INSTRUCTIONS FOR THE TASK - Exclude all pictures from your copy of the data below, which should otherwise match exactly.

*** Begin section ***

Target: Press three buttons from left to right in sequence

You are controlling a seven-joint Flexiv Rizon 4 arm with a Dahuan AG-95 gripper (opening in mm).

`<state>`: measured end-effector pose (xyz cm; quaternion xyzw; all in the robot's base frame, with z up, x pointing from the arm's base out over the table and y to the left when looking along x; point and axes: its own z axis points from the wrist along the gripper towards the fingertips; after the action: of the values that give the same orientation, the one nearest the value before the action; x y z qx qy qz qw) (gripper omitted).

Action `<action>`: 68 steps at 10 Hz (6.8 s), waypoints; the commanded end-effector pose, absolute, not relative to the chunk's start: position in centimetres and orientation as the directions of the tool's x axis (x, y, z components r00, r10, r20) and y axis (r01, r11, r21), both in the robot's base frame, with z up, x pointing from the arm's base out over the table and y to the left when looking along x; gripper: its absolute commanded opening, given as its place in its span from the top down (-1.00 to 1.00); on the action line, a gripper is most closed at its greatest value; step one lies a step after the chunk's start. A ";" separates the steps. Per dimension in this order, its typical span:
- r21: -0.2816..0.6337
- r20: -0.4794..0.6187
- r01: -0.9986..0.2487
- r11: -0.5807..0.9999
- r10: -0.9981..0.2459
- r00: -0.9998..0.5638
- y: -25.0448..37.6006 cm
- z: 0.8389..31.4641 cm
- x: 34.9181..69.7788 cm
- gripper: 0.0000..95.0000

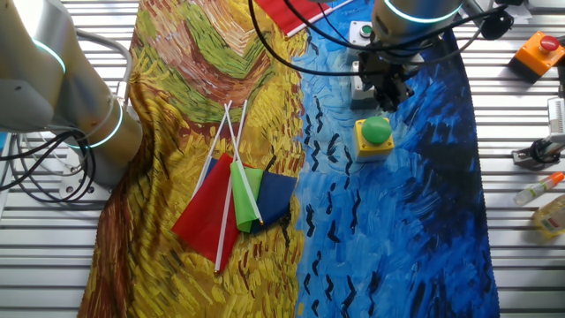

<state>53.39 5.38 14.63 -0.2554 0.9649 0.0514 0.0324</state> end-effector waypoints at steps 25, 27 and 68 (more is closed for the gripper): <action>0.090 -0.120 -0.511 0.855 -0.500 -0.858 5.5 14.7 53.5 -0.20; 0.088 -0.115 -0.503 0.860 -0.493 -0.862 6.6 15.6 53.8 -0.20; 0.037 -0.121 -0.296 0.954 -0.290 -0.949 18.0 12.0 52.1 0.20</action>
<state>52.08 18.08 11.78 -0.1478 0.9869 0.0287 0.0576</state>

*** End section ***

ANSWER TO THE PROBLEM -
Target: Press three buttons from left to right in sequence

You are controlling a seven-joint Flexiv Rizon 4 arm with a Dahuan AG-95 gripper (opening in mm).

`<state>`: measured end-effector pose (xyz cm; quaternion xyzw; all in the robot's base frame, with z up, x pointing from the arm's base out over the table and y to the left when looking along x; point and axes: its own z axis points from the wrist along the gripper towards the fingertips; after the action: of the values that give the same orientation, the one nearest the value before the action; x y z qx qy qz qw) (gripper omitted).

Action `<action>`: 68 steps at 10 Hz (6.8 s), waypoints; the commanded end-effector pose, absolute, not relative to the chunk's start: position in centimetres and orientation as the directions of the tool's x axis (x, y, z components r00, r10, r20) and y axis (r01, r11, r21), both in the robot's base frame, with z up, x pointing from the arm's base out over the table and y to the left when looking along x; gripper: its absolute commanded opening, given as its place in its span from the top down (-1.00 to 1.00); on the action line, a gripper is most closed at its greatest value; step one lies a step after the chunk's start. A ";" separates the steps. Per dimension in this order, its typical span:
- r21: -0.2816..0.6337
- r20: -0.4794..0.6187
- r01: -0.9986..0.2487
- r11: -0.5807..0.9999
- r10: -0.9981..0.2459
- r00: -0.9998..0.5638
- y: -25.0448..37.6006 cm
- z: 0.8389..31.4641 cm
- x: 34.9181..69.7788 cm
- gripper: 0.0000..95.0000


<state>53.39 5.38 14.63 -0.2554 0.9649 0.0514 0.0324</state> end-effector waypoints at steps 25, 27 and 68 (more is closed for the gripper): <action>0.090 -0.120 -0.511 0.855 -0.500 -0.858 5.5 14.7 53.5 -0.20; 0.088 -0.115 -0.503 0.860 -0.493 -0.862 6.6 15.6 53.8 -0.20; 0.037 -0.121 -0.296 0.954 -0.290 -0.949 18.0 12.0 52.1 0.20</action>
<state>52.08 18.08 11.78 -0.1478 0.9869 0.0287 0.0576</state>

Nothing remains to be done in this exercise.